The noodle named Gred
(I originally wanted to name it Bob, but I name everything Bob, so I changed it to Gred.)
Gred POV:
T'was an amazing day. I was in my package, with all of my siblings, and I didn't sink into depression. That was because we were bought from the shop and I finally felt useful for once!
We rested in a cupboard for a few days. I bet they don't want to use me. I'm so pathetic. Wh- Wait a minute. GET OUT OF MY HEAD DEPRESSION!!! Ok. Ahem, sorry.
--------------------------------HI I'M CALLED JALB, SHORT FOR JUST ANOTHER LINE BREAK. I'M THE OTHER LINE BREAK'S BROTHER-----------------------------------------------------------------------------------
Still Gred's POV:
Well that was an extremely long line break... anyways, I woke up today and the light was shining through the cupboard. The mice in the cupboard, named Conner and Travis, ran away. Sneaky little things, stealing stuff when they weren't supposed to. Before I could think anymore, a hand grabbed the packet I was in. OH MAH GAHD I'M ACTUALLY USEFUL!
So we were cooked and me and my family made a pretty nice spaghetti, if I do say so myself. We were served in front of a huge giant family, and they started eating my sibling. I had no idea whether to be horrified or happy. But I knew my twin, named Forge, was the former. He started ranting in noodle language, which unfortunately the ugly giants can't hear. When the giant came to pick him up, he flicked himself up and hit the giant on the nose! The giant froze, and started randomly contemplating life. Surprisingly, I could hear their thoughts.
Oh gods, even the noodle hates me. :(. I'll name him Bob, after my bug friends! Actually, I can't use the same name, that won't look good on my Wattpad story. Hmmm... what about Forge? That's a good name. And he can have a depressed twin named Gred! Like Otis the goat from Magnus Chase that got killed over and over again!

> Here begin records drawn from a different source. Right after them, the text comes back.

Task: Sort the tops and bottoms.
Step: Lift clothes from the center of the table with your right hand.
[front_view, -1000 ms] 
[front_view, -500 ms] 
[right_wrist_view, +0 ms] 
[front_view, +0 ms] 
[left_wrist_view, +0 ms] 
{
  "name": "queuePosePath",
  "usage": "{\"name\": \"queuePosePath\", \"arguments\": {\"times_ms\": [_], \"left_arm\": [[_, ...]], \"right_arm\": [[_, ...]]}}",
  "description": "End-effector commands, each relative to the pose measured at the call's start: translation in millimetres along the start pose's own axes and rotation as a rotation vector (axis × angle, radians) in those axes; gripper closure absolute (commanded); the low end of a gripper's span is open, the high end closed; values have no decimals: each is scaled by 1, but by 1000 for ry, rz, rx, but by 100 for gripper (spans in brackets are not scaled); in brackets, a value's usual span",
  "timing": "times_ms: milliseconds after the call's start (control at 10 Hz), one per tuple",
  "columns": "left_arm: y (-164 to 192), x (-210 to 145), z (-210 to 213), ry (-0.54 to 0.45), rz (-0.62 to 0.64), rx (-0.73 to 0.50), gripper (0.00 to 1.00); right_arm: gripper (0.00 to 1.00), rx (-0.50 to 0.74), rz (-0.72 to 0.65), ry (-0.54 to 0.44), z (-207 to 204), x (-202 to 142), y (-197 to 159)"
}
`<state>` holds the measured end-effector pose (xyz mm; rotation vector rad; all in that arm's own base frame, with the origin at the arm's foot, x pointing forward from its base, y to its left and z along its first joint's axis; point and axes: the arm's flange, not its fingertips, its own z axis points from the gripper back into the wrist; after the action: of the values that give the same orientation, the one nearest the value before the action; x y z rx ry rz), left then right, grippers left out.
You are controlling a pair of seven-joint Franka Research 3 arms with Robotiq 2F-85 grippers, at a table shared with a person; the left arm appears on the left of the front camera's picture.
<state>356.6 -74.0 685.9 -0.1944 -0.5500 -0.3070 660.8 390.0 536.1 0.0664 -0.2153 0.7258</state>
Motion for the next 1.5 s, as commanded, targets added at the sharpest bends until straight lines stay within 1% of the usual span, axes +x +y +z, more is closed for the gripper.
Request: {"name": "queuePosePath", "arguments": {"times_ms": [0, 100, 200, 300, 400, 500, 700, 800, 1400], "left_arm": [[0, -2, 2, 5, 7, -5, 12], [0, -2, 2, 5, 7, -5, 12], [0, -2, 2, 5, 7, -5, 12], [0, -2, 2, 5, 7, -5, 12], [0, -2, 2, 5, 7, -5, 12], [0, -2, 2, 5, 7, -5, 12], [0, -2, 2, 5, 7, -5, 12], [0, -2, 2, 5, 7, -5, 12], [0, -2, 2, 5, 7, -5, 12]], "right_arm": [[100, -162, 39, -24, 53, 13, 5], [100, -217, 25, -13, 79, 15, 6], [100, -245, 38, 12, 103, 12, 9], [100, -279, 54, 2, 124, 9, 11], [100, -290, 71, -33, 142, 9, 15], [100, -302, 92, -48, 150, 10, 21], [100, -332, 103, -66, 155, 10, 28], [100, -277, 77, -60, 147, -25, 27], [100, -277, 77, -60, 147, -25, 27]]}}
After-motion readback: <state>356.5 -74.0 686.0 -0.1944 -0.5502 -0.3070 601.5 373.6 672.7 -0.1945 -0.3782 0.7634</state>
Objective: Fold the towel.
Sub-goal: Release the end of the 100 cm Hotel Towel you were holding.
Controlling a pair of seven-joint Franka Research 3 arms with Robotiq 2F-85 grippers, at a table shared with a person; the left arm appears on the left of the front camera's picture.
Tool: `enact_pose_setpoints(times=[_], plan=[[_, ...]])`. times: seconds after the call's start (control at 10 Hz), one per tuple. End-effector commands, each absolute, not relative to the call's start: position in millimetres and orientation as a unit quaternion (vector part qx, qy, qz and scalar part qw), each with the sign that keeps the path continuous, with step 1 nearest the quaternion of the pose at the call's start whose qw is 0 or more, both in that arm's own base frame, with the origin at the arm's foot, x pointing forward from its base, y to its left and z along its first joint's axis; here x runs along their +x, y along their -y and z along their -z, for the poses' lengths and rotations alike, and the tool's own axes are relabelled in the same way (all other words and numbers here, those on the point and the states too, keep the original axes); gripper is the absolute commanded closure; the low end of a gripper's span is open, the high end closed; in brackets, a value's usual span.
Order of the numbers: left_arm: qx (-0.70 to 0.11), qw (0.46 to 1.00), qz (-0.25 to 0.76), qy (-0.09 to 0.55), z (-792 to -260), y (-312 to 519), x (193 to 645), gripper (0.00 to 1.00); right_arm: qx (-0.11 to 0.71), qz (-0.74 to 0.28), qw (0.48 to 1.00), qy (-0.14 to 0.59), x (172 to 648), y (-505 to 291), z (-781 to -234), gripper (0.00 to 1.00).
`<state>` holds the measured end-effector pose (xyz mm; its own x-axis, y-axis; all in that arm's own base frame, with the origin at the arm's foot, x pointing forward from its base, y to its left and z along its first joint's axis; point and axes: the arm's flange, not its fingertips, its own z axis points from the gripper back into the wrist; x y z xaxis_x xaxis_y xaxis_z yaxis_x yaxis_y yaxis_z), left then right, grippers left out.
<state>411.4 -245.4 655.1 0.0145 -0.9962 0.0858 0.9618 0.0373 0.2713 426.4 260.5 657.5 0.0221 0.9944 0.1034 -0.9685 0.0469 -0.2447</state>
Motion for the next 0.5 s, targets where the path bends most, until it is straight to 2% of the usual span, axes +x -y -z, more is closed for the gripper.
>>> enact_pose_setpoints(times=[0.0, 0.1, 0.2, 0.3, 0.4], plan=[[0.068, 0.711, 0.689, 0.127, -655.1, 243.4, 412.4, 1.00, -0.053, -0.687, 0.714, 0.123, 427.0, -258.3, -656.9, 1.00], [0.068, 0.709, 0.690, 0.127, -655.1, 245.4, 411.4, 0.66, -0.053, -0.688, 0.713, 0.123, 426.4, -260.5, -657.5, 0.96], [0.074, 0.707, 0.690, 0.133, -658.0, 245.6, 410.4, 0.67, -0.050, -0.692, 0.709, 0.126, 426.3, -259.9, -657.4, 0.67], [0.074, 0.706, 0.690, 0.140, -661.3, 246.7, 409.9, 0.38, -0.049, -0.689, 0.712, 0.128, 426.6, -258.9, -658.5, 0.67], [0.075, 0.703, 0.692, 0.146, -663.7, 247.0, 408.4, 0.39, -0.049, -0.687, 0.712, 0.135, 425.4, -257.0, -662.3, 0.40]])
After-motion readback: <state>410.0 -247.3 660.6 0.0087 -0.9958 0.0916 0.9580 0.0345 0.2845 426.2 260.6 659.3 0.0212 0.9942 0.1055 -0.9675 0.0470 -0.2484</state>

My little noodle heart was shattered. No, it was not because I was all imaginary. It was because... AUTHOR I'M VEGETARIAN STOP MAKING ME SEE VIVID IMAGES OF A DEPRESSED DEAD GOAT!!! I'M A NOODLE FOR GOD'S SAKE, I SHOULDN'T SEE THIS INAPPROPRIATENESS. I HATE YOU, YOU STUPID *not suitable for children* PIECE OF *also not suitable for children*! Wait, don't end my POV plea-
Author's POV:
Well that was a lot of drama. All over one tiny little noodle. I better go now, I need to escape from the coronavirus. Bye!
Random question of the chapter: Should I make more chapters with OC's? Ok, I now this question is not random.
Acual Random Question: Blue food is yummy. :D Ok, this question was not a question either.
THE actual random question: Cannibalism?